Durante años muchos creímos —con buena fe, quizá— que el Premio Planeta distinguía la mejor novela del año. Que detrás de aquella gala con focos y cámaras había un compromiso con la literatura. Pero con el tiempo uno descubre que no: que el Planeta no es tanto un premio literario como una formidable campaña de marketing.
Cada octubre se repite la misma coreografía: la gala, el misterio de los finalistas, el millón de euros, la ovación. Y detrás, una maquinaria editorial que funciona como un reloj. No hay trampa, ni falta que hace: el premio es suyo y pueden dárselo a quien consideren. No hay nada ilegítimo en eso. Simplemente, no es lo que muchos imaginábamos.
Lo que sí resulta llamativo es que, últimamente, el galardón recaiga en figuras conocidas del ámbito mediático.
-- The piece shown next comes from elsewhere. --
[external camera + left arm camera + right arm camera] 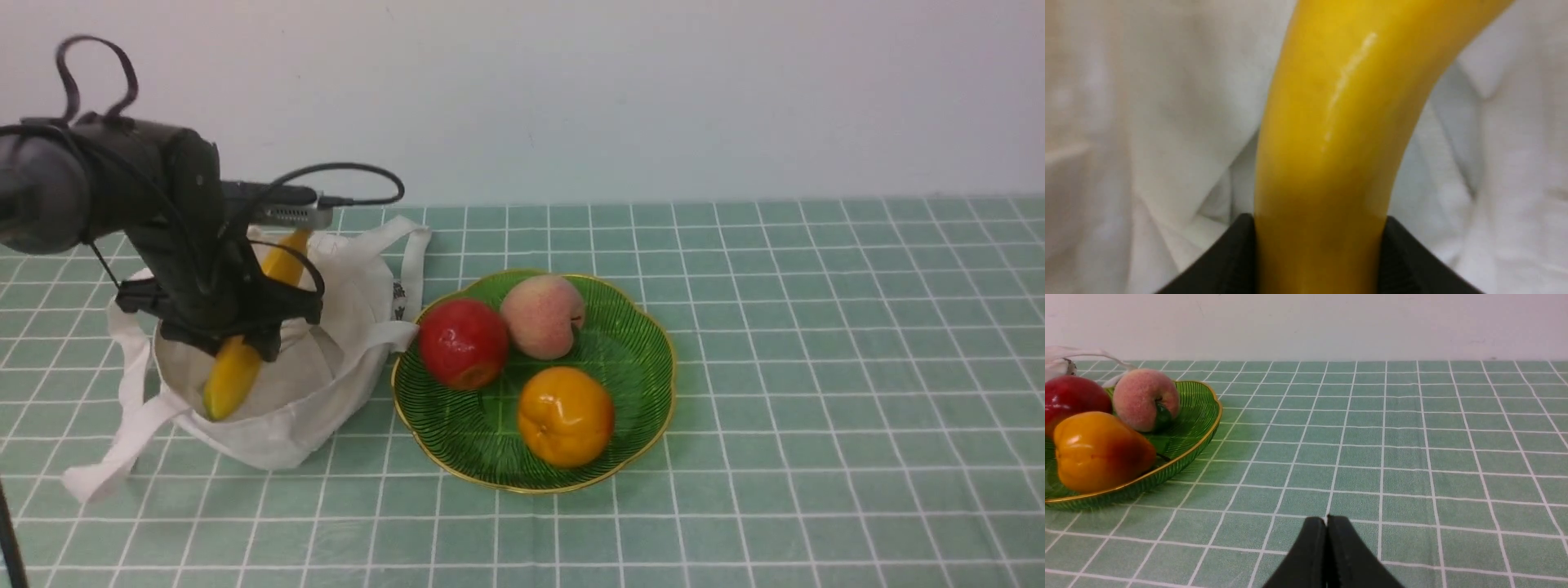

No por conspiración, sino por pura lógica comercial: la literatura vende menos que la televisión, y los nombres reconocibles venden más que los buenos libros. Es el signo de los tiempos.
Como escritor, confieso que cada vez tengo menos fe en los premios; y como lector, ninguna. No por despecho, sino porque me niego a aceptar que el verdadero valor de una novela deba decidirlo un jurado. Esa sagrada función recae solo en los lectores. Los premios —incluso los autores— van y vienen; los libros que importan se quedan.
En cuanto a Juan del Val, mi respeto absoluto. No he leído nada suyo y, por algunas reseñas, me parece que no es un tipo de narrativa que me atraiga; su línea de opinión televisiva tampoco me resulta simpática. Pero eso no quita que haya hecho su trabajo, haya presentado su novela y la editorial haya decidido premiarlo. Todo en orden. Que cada cual decida comprar la novela o no hacerlo.
Al final, cada uno escribe y premia lo que quiere. Yo prefiero seguir creyendo —ingenuamente— en los libros que se escriben desde la honestidad, no desde la estrategia.